▼▼▼

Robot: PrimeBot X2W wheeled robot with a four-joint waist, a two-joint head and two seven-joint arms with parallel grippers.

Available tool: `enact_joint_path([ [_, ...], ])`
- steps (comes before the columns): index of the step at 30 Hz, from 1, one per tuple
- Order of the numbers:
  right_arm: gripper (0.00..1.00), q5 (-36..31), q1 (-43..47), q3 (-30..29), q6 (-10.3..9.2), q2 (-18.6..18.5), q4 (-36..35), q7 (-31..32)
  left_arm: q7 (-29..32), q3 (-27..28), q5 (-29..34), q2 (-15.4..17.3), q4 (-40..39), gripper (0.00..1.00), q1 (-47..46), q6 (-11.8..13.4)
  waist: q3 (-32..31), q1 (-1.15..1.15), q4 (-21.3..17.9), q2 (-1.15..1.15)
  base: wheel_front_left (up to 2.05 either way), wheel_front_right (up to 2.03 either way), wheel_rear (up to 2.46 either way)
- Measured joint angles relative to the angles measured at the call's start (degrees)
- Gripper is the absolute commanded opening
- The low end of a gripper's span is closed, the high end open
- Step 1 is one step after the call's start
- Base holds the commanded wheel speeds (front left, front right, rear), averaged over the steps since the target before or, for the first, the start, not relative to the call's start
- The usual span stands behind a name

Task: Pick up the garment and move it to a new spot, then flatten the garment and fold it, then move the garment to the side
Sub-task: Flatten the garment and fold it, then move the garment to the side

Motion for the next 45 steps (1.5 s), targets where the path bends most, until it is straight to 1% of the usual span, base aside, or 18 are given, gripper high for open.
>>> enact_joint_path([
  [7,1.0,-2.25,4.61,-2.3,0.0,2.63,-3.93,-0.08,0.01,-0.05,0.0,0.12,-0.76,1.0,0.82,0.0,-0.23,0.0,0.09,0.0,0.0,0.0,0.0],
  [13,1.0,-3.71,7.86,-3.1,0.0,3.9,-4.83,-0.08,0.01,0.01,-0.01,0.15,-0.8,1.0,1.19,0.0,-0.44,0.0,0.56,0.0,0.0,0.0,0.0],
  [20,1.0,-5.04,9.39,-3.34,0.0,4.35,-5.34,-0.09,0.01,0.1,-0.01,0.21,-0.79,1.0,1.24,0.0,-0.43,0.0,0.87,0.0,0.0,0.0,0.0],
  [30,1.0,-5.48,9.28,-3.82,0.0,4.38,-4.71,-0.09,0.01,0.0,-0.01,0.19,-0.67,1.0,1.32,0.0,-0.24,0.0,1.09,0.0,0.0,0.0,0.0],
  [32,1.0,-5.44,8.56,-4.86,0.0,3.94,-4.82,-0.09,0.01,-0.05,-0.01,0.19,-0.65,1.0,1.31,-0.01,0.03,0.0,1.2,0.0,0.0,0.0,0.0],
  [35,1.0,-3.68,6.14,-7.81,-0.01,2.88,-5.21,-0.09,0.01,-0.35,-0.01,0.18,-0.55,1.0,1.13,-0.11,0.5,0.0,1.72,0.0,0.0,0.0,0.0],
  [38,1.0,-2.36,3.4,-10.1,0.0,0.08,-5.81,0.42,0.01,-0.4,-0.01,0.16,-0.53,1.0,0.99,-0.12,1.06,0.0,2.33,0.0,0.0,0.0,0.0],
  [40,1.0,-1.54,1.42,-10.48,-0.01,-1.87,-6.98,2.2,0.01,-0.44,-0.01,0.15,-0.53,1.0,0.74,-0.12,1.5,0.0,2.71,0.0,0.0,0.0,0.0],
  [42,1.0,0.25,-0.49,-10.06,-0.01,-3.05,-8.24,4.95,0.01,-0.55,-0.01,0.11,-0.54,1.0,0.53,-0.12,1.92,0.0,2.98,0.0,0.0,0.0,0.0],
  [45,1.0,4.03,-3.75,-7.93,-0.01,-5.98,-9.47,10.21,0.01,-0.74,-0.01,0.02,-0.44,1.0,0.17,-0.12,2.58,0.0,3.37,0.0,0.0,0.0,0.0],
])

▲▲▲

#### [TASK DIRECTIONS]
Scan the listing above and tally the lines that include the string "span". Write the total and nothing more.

#### [WRITTEN RESPONSE]
3